----- ENTRIES SHOWN

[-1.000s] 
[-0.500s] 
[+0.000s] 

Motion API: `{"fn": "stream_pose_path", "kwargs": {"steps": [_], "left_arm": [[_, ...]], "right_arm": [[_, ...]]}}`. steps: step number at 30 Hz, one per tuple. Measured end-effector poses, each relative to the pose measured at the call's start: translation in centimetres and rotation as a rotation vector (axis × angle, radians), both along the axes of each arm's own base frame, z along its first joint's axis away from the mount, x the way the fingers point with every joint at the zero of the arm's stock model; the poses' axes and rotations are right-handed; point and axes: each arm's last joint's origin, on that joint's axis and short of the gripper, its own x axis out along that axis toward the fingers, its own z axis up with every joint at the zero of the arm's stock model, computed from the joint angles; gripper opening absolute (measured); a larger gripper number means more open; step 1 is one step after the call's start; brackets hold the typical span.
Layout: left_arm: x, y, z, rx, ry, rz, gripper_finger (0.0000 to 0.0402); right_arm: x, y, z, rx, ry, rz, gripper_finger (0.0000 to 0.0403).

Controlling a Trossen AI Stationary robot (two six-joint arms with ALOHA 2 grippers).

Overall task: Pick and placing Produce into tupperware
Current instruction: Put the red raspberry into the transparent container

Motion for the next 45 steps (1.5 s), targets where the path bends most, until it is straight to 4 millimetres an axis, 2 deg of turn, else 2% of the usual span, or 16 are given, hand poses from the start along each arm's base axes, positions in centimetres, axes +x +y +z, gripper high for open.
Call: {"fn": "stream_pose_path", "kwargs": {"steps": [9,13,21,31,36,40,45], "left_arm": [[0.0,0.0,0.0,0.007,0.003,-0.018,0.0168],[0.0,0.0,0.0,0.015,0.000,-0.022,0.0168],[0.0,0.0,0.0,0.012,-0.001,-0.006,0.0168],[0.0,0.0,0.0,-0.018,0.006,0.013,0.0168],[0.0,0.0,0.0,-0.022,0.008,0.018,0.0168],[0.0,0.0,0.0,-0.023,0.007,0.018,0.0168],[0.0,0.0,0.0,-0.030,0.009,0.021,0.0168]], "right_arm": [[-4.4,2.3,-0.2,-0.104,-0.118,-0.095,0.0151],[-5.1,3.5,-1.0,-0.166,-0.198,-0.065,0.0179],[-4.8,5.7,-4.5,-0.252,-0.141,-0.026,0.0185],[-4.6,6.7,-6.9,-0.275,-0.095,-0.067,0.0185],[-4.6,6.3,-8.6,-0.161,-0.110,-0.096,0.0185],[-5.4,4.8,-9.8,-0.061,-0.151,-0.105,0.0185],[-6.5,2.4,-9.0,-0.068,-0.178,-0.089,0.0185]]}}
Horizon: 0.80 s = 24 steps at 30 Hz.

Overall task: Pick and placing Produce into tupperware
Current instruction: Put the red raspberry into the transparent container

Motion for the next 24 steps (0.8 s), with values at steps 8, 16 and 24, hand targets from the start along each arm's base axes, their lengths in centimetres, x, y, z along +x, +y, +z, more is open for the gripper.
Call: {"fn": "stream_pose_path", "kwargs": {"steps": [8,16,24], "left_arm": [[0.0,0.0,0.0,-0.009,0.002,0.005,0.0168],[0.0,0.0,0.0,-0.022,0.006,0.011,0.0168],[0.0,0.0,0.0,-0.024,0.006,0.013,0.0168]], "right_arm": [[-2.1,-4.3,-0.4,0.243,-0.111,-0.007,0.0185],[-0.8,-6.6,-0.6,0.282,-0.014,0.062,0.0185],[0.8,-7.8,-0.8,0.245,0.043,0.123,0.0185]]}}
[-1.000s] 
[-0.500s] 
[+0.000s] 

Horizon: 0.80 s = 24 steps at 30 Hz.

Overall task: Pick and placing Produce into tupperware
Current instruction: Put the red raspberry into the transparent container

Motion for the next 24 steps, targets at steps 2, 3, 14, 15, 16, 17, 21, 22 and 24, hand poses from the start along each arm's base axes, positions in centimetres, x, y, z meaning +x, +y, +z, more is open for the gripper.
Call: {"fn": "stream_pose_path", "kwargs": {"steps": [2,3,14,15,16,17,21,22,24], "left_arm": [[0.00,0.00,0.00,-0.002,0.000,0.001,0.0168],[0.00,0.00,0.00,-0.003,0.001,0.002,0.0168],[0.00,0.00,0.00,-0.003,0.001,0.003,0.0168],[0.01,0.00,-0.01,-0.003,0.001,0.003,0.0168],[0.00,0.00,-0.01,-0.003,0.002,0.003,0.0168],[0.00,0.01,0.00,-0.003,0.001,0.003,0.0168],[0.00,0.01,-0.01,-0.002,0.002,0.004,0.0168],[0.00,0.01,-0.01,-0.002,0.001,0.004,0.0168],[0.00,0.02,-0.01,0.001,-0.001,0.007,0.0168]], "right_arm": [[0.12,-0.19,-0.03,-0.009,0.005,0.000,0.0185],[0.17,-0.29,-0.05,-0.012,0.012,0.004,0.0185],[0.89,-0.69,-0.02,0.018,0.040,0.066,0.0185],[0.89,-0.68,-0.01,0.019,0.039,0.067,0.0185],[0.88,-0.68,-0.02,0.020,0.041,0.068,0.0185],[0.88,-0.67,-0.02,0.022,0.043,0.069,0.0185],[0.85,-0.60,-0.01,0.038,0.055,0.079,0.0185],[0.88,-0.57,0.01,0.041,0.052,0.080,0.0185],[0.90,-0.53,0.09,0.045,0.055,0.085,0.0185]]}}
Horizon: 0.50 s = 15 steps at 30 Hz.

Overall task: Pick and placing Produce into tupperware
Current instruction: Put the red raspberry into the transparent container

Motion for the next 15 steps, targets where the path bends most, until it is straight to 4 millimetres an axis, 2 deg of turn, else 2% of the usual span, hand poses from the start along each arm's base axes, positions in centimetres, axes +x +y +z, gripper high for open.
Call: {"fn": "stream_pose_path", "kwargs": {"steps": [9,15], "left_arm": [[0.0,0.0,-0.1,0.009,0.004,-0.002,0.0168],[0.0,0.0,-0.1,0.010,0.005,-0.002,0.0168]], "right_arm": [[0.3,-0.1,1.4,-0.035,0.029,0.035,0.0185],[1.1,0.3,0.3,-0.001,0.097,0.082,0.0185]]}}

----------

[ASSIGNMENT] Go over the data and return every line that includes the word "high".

[FINISHED TASK]
Motion for the next 45 steps (1.5 s), targets where the path bends most, until it is straight to 4 millimetres an axis, 2 deg of turn, else 2% of the usual span, or 16 are given, hand poses from the start along each arm's base axes, positions in centimetres, axes +x +y +z, gripper high for open.
Motion for the next 15 steps, targets where the path bends most, until it is straight to 4 millimetres an axis, 2 deg of turn, else 2% of the usual span, hand poses from the start along each arm's base axes, positions in centimetres, axes +x +y +z, gripper high for open.

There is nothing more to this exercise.